Number of bits for each symbol (The least occurring character would have highest number of bits in its binary code and vice-versa, WHY? That's the main idea behind this compression technique)
You can find the current composition of input file used to generate HuffmanSymbols.h in the images below. Once these encoded symbols are transferred over UART, there must be algorithm present over receiver end to decode this Huffman binary code. In order to have control of UART terminal from C code, it is important to use Linux. This is because Linux has a dedicated library for this purpose and offers decent support for the functionality of our project. The following steps take place on the Receiver end:
First, the UART terminal should be setup with appropriate parameters to read the incoming data. Without this you cannot figure out any error or mismatch in data due to ambiguous nature of data if wrong parameters are used.
Secondly, before running this program it is important to generate the same Huffman Table that was used to decode the data on the transmitter. Any minute difference in this table can lead to ambiguity in the debug statement data. To avoid this, it is important and must to use the same input raw file and header generating python script on the transmitter device. This would ensure an efficient decoding of the symbols being received.

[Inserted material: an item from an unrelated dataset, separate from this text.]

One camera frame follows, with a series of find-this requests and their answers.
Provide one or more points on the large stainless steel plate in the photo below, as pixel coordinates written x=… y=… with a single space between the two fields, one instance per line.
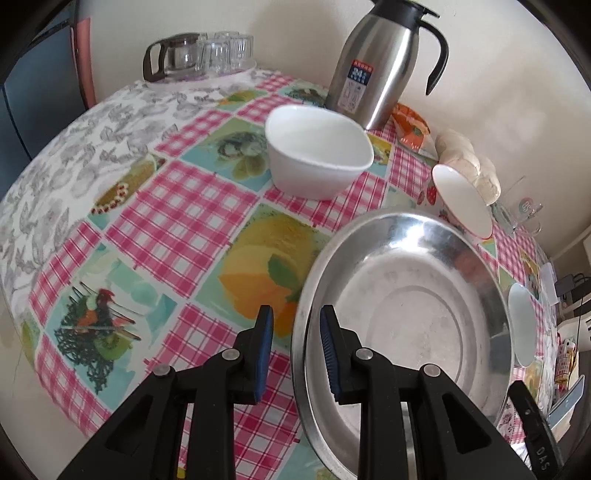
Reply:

You are almost there, after having the above two in action, now each time a byte of data is availabe to the receiver device, it will lookup for an equivalent symbol in the table generated in the HuffmanSymbols.h file and return the character for that code. Before starting the serial data receiver, it is important to test the encoding and decoding methods in this implementaion. For the same, the test function is embedded in the main program which has selected cases comprised of normal characters, numbers, special characters based on the raw input file. It is extremely important to note that the number of supported characters depends upon the file provided. And so does testing, it might look like many more cases can be added but it is directly dependent on the input file. Please refer the PC Side code in the repository to have deeper insights on how it has been implemented.